Comparative Example 1 A culture medium using Sugiogakuzuku or bark compost as a support was used.
It was filled in an 850 ml cultivation bottle and the cultivation method was carried out in the same manner as in Example 1, and bark compost or a mixture of cedar sawdust or beech sawdust and Kanuma soil was used alone as a coating material. When the support is sugi sawdust and the covering material is bark compost, the mycelium spread throughout the bottle 45 days after seed inoculation, and 176 g of fruit bodies were harvested on day 100, but the black bark compost was an umbrella, The product value was inferior because it adhered to the stalks and stone tips. Also, in the case of a mixture of Sugiogakuzu and Kanuma soil
102g on day 100, or 1 for beech wood and Kanuma soil
On day 00, 113g of fruiting bodies were harvested. On the other hand, when using bark compost as the support, hyphae spread throughout the bottle 40 days after inoculation of the inoculum, and when covered with bark compost, 145 g of support was harvested on the 95th day. Similarly, the commercial value is inferior. In the case of the mixture of Sugiogakuzu and Kanuma soil, 110 g of the fruit bodies of Hatake shimeji mushroom were harvested on the 95th day and on the 95th day of the mixture of the beech sawdust and Kanuma soil.

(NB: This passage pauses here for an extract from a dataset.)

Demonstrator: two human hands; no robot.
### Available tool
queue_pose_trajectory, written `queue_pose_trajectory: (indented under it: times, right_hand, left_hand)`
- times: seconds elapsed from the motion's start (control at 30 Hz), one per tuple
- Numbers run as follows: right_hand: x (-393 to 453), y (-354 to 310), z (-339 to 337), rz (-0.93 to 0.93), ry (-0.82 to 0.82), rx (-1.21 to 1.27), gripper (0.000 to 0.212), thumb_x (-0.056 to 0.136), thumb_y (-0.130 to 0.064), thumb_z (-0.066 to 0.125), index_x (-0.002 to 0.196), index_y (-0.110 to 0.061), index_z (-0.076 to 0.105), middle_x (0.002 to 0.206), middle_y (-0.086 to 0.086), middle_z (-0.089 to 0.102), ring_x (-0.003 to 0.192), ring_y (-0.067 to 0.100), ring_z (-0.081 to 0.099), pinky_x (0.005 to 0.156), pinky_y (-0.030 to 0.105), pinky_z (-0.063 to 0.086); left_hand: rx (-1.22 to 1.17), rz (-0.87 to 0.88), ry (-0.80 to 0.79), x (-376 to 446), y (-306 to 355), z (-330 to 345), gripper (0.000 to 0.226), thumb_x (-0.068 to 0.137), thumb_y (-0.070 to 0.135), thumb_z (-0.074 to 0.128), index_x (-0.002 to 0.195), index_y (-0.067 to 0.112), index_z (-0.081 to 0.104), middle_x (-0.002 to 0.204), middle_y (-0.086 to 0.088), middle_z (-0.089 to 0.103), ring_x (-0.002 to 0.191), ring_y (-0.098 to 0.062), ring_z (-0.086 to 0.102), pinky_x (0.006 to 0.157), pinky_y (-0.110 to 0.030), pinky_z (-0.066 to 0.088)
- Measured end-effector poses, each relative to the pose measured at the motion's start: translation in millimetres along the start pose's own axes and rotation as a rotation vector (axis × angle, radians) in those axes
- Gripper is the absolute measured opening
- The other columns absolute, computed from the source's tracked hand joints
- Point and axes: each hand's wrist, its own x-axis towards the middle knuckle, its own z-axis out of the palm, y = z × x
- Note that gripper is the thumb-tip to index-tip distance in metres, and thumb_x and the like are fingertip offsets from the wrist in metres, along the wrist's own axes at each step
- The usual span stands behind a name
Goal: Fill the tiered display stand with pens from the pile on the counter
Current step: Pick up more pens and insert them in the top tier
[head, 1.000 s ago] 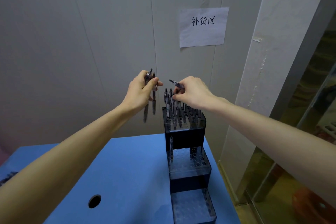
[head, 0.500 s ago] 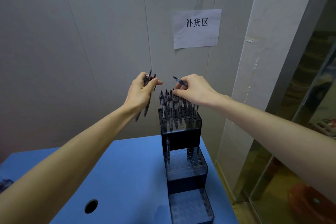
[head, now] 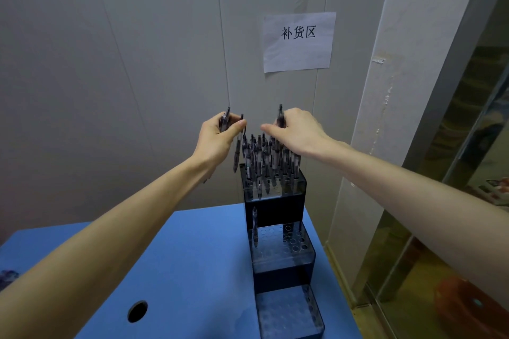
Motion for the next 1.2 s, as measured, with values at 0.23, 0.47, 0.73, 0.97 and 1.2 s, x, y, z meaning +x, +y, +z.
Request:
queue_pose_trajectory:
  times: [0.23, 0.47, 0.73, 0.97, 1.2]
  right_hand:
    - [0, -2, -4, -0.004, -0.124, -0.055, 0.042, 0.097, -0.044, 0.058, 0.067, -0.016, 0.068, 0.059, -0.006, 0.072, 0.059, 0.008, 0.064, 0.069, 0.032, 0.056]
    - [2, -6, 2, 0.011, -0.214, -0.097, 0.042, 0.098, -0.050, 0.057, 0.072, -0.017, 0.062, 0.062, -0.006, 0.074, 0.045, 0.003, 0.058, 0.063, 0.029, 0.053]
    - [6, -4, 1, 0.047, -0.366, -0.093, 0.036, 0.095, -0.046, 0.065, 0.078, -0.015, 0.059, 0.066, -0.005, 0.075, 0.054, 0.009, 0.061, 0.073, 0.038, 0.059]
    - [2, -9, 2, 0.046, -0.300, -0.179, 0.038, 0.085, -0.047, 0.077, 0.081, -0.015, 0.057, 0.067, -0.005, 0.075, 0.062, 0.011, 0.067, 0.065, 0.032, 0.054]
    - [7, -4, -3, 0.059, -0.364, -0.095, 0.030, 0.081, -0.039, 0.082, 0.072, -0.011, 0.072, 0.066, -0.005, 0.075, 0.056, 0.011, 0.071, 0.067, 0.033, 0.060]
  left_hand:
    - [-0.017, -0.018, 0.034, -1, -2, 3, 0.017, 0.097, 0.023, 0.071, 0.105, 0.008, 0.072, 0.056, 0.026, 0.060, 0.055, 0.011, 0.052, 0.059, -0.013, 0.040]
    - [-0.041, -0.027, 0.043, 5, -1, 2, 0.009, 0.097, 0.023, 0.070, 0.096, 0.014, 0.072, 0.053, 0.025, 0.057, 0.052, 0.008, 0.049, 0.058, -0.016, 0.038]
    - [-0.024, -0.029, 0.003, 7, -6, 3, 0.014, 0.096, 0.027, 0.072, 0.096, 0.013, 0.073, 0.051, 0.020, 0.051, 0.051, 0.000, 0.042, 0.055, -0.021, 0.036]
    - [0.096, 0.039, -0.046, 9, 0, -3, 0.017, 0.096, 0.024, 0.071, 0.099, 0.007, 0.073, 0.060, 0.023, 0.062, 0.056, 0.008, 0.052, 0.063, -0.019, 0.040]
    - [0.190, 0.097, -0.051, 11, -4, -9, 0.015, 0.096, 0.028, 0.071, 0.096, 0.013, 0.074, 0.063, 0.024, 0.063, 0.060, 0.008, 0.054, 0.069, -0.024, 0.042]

Comparative Example 2 The same cultivation method as in Example 4 was applied to a 1 L cultivation bag with the same culture medium and covering method as in Comparative Example 1. When Sugi sawdust was used as the support, hyphae spread to the entire cultivation bag on the 45th day, and 178 g of fruit bodies were harvested on the 100th day when the bark compost was covered. However, the coating material adhered to the surface of the fruiting body, resulting in a poor commercial value. In addition, in the case of a mixture of Sugiogakuzuku and Beechgrass and Kanuma soil, in the case of a mixture of Sugiogakuzu 100 days after inoculation,
150 g, and 158 g of beech trees were harvested. On the other hand, when the support was bark compost, hyphae spread throughout the bag on day 40, and on day 95 when bark compost was applied.

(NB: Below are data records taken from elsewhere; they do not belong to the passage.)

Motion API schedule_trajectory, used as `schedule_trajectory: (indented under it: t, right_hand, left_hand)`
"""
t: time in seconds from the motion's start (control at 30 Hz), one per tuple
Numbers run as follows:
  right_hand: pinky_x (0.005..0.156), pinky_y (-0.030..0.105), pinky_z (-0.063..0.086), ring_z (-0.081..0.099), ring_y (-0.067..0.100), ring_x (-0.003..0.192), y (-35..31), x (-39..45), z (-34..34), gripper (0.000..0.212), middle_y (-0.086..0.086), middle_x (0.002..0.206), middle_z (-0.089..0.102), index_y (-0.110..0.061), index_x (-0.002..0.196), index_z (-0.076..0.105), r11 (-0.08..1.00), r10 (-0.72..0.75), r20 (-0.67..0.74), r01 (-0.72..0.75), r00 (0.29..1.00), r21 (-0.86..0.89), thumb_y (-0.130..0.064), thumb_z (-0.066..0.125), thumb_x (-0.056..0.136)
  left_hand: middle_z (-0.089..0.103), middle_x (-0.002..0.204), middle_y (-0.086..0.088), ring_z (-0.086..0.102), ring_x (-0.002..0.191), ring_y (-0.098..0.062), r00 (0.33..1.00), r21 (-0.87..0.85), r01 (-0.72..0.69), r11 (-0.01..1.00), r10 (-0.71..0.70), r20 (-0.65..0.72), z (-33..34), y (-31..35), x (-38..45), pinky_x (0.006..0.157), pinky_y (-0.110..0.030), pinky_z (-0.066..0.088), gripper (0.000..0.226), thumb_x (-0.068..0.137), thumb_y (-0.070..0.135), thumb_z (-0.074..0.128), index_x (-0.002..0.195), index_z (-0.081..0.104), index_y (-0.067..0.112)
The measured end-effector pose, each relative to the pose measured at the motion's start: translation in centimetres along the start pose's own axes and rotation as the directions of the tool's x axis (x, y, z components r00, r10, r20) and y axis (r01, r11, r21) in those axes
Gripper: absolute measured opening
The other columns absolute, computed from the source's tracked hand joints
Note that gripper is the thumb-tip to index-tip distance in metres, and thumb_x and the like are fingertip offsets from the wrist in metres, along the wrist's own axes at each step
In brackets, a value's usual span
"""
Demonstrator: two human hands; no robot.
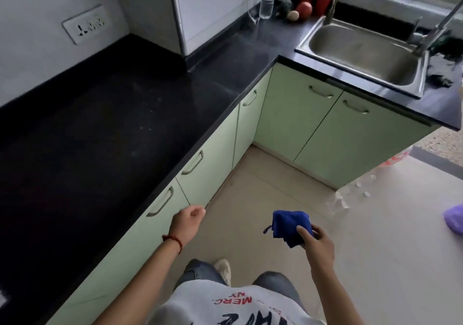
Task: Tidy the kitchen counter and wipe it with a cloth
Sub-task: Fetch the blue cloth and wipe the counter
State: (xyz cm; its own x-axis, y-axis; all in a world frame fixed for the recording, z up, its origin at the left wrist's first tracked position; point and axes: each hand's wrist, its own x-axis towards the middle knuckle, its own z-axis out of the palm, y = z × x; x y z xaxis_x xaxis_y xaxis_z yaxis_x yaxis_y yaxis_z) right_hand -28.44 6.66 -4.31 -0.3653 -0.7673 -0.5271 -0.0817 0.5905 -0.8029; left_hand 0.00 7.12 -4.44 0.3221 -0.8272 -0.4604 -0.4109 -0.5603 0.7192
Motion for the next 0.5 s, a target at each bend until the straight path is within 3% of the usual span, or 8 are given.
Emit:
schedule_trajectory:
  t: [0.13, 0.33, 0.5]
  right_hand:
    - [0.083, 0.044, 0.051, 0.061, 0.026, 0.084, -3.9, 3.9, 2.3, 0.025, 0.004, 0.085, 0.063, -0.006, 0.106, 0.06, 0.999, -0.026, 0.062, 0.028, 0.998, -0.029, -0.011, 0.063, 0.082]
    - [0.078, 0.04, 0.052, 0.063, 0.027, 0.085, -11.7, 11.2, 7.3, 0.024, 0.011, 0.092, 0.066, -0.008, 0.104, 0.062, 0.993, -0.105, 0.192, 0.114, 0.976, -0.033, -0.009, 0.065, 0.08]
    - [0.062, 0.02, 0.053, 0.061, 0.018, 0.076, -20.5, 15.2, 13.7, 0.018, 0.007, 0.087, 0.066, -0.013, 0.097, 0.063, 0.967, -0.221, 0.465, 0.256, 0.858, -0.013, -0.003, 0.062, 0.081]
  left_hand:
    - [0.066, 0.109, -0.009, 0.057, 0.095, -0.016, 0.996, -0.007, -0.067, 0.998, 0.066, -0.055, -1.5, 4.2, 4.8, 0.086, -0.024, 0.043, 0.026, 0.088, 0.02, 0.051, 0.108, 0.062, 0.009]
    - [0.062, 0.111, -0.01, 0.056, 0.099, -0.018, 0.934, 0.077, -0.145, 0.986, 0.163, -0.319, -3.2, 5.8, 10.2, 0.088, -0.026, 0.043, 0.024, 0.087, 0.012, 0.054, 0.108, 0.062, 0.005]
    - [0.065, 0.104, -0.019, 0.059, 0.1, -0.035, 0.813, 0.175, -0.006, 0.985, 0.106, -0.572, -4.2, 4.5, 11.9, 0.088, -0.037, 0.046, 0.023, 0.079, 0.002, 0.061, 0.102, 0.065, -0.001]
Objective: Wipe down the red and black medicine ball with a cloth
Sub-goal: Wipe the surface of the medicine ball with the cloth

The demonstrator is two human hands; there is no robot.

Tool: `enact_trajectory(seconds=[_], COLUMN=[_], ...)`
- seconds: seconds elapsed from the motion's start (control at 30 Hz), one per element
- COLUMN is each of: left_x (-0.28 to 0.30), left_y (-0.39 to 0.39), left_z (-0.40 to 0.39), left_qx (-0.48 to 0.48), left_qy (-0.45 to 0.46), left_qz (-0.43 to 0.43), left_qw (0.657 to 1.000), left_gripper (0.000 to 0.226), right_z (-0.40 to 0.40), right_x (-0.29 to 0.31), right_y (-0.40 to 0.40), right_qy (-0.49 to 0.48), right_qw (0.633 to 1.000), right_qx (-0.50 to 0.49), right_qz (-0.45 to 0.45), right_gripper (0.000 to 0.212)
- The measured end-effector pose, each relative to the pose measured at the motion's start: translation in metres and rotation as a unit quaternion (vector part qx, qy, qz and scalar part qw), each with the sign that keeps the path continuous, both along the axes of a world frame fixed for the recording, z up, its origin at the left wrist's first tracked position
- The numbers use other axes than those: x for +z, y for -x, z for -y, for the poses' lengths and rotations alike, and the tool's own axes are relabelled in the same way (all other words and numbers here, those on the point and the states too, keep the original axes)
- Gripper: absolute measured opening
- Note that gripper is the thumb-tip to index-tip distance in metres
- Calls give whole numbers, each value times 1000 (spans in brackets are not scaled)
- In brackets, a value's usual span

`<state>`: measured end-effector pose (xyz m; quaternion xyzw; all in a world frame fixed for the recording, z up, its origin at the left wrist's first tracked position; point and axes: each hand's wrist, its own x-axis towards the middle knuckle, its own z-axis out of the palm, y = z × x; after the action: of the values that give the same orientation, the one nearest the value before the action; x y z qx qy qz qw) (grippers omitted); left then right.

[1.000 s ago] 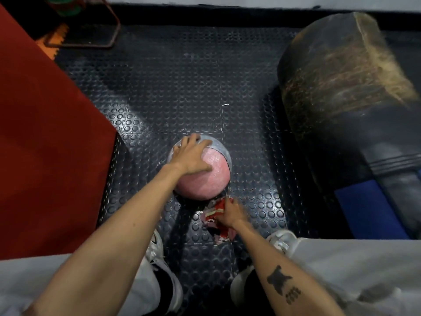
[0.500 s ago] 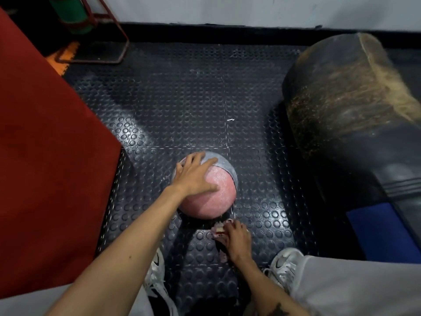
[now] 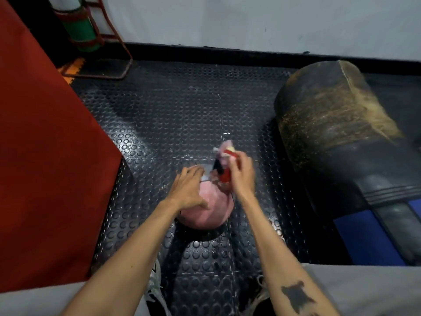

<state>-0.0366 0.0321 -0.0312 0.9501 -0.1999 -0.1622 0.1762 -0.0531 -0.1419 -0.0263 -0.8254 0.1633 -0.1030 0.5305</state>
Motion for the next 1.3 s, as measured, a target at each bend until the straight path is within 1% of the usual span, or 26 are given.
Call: enact_trajectory(seconds=[0.07,0.1,0.13,0.17,0.2,0.23,0.3,0.4,0.47,0.53,0.57,0.63,0.7,0.8,0.87,0.9,0.97,1.0,1.03,1.07,1.1,1.13,1.2,1.23,1.27,1.3], left_x=[-5,-8,-11,-14,-18,-21,-25,-26,-24,-21,-21,-21,-24,-27,-25,-24,-23,-24,-25,-25,-25,-26,-25,-24,-22,-21], left_y=[3,3,2,2,0,0,3,12,18,20,17,9,-1,-7,-6,-5,0,2,4,6,6,5,6,10,13,15], left_z=[-2,-5,-9,-13,-18,-22,-26,-26,-22,-15,-12,-7,-6,-8,-6,-4,2,6,10,13,16,18,22,25,28,32], left_qx=[23,42,66,84,92,92,84,83,90,109,121,138,143,150,154,157,164,164,164,163,161,157,155,159,163,169], left_qy=[16,3,-16,-31,-32,-26,-17,3,29,57,67,69,52,30,27,28,29,27,24,19,13,7,4,4,3,1], left_qz=[4,-16,-55,-101,-140,-164,-178,-172,-152,-133,-133,-142,-148,-171,-179,-183,-190,-187,-180,-168,-154,-141,-106,-93,-90,-97], left_qw=[1000,999,996,991,985,982,980,982,984,983,981,978,977,973,971,970,967,968,970,972,975,977,982,983,983,981], left_gripper=[126,131,139,147,152,156,161,156,152,145,141,134,125,117,122,131,150,154,154,151,144,132,105,101,106,119], right_z=[-26,-36,-39,-42,-42,-43,-51,-57,-49,-39,-37,-39,-49,-57,-47,-41,-25,-19,-17,-19,-25,-32,-40,-35,-26,-16], right_x=[-26,-38,-48,-52,-51,-52,-47,-42,-37,-35,-36,-39,-43,-46,-47,-44,-34,-30,-27,-26,-26,-29,-41,-41,-41,-38], right_y=[-4,0,4,8,14,18,27,34,22,3,-4,-4,11,29,14,1,-26,-33,-34,-28,-16,1,34,37,28,13], right_qy=[73,129,170,180,175,171,190,209,229,203,187,184,190,199,193,176,137,125,118,117,121,130,177,195,191,174], right_qw=[990,979,971,969,972,974,973,968,962,967,971,975,974,972,972,975,980,980,981,983,987,988,981,977,977,980], right_qx=[107,141,152,152,145,138,126,127,144,145,139,121,115,120,128,133,119,103,83,70,65,67,79,85,92,99], right_qz=[-47,-66,-75,-73,-63,-51,-38,-48,-35,-47,-51,-40,-45,-45,-28,-32,-87,-120,-133,-122,-88,-56,-10,6,9,-9], right_gripper=[43,52,58,59,55,49,44,50,38,24,22,29,39,44,38,33,28,29,29,28,26,27,34,34,32,28])
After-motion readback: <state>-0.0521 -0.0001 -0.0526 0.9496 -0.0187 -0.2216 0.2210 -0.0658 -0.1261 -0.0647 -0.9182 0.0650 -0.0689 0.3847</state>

208 g of fruiting bodies were harvested. However, the coating material adhered to the surface of the fruiting body, resulting in a poor commercial value. 170g of the mixture of Sugiogakuzu and Kanuma soil and 175g of Beuna sawdust and Kanuma soil were harvested on the 95th day.

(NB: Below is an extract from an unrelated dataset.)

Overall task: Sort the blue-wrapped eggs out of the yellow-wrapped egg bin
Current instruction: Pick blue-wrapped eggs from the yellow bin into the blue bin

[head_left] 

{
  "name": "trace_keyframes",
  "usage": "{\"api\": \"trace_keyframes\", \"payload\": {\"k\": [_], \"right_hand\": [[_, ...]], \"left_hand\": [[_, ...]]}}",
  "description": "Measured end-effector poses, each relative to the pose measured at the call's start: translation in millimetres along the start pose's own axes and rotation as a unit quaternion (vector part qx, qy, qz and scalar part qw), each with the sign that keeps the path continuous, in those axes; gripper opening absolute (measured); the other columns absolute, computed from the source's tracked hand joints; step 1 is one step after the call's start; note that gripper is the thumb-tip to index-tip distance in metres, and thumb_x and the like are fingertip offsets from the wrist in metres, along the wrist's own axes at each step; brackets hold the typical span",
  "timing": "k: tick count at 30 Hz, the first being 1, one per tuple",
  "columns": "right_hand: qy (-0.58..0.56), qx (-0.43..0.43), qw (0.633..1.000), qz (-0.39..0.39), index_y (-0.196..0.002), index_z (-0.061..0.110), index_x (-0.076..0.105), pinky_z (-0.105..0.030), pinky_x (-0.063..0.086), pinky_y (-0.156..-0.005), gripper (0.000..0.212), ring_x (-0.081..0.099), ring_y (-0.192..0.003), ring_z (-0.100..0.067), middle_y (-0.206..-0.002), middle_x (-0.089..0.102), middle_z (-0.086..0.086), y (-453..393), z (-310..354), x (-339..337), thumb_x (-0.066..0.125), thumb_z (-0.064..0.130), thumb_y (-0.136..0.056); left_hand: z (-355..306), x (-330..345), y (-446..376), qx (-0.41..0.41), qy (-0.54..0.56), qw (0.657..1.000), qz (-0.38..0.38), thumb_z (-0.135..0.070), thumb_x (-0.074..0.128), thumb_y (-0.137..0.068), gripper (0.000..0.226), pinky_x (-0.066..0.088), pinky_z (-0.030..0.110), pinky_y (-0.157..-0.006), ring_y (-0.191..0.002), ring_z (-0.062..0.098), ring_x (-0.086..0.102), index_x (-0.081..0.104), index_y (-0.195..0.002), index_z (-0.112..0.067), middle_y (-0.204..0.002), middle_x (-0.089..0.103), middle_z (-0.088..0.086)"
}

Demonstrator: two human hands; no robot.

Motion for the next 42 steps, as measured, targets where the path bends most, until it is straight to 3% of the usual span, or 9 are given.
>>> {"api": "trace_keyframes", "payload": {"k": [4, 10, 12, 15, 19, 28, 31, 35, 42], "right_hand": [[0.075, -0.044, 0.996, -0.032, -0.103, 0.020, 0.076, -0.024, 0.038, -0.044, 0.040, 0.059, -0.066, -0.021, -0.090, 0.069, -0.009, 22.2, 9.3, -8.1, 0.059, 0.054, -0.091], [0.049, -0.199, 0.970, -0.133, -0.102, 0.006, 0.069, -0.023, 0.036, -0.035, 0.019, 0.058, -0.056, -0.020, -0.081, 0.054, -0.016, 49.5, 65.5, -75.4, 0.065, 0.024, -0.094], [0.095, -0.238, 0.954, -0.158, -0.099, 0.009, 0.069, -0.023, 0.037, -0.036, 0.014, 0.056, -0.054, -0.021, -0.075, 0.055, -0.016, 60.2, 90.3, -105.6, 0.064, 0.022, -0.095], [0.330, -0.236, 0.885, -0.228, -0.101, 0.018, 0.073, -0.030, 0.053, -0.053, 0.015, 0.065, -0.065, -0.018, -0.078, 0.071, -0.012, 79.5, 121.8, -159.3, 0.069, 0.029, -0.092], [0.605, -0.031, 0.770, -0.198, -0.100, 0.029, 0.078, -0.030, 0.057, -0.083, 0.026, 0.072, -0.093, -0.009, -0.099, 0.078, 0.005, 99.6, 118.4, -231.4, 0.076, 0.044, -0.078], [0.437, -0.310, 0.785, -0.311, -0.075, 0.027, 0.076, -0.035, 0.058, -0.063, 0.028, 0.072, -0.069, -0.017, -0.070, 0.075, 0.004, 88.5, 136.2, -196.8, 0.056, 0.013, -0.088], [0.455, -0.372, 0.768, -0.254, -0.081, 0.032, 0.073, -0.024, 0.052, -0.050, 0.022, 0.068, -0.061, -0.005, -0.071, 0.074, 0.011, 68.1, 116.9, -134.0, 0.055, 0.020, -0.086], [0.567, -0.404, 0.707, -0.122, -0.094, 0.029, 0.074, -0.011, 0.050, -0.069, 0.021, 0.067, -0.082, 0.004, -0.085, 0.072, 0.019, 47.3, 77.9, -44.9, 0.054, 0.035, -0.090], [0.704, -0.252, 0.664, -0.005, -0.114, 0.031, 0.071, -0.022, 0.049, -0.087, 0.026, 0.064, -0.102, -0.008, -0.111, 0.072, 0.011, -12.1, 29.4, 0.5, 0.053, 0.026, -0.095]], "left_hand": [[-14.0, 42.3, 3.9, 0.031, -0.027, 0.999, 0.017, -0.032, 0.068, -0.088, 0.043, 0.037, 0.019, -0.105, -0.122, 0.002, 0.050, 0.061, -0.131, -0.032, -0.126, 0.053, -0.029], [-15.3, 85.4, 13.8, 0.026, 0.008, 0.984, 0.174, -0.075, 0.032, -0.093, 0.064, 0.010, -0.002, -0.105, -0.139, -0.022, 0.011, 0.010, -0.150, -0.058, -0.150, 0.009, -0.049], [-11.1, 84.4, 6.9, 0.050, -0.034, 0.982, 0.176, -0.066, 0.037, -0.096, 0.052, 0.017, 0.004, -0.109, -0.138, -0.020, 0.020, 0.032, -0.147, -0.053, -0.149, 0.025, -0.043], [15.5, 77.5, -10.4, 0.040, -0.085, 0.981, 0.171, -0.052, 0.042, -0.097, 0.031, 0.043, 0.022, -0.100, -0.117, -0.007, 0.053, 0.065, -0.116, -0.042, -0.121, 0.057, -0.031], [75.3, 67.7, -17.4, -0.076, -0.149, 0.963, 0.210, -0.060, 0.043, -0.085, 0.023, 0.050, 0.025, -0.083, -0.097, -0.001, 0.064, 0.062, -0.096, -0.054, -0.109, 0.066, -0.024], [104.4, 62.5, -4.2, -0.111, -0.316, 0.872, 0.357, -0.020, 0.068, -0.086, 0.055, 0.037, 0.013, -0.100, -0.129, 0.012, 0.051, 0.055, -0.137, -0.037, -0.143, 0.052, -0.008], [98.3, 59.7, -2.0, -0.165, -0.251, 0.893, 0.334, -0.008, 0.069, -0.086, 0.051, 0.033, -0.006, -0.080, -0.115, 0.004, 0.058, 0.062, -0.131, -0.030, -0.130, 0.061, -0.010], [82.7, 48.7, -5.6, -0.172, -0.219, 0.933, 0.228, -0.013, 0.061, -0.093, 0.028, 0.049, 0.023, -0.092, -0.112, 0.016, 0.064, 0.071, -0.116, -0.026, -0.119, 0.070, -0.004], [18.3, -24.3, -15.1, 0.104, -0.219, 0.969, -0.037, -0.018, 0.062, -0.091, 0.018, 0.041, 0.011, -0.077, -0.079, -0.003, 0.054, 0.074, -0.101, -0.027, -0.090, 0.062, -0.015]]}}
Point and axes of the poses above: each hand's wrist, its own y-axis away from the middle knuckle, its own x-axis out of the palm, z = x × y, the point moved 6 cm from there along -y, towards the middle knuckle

Industrial Applicability As described above, in the method for artificially growing Hatake shimeji mushrooms using indoor cultivation bottles or cultivation bags, hyphae are predominantly spread in the cultivation container, and the hyphae show a change in brown color. By ripening the hyphae before the formation of primordia of fruiting bodies, the opening is covered with two layers of bark compost at the bottom and the upper part with a mixture of sawdust and pumice gravels. , It has become possible to stably and in large quantities harvest fruit bodies with high commercial value, which have no adherence of coating materials to the fruit bodies.

Claims (1)

[Claims] 1. A cultivation medium is filled in a cultivation container, which is sterilized by heating, inoculated with a seed bacterium, and then in the indoor cultivation of Hatake shimeji, which is cultivated indoors, the mycelium of the inoculated seed bacterium spreads in the cultivation container, and Before the hyphae matured and the primordia of the fruiting bodies formed before the hyphae began to show a brown color change, the fungus was scratched and hydrated, and the lower part of the cultivation container was barked. A method for indoor cultivation of Hatake shimeji mushrooms, characterized by covering the upper part of a compost with a mixture of sawdust and pumiceous volcanic gravel and continuing the cultivation.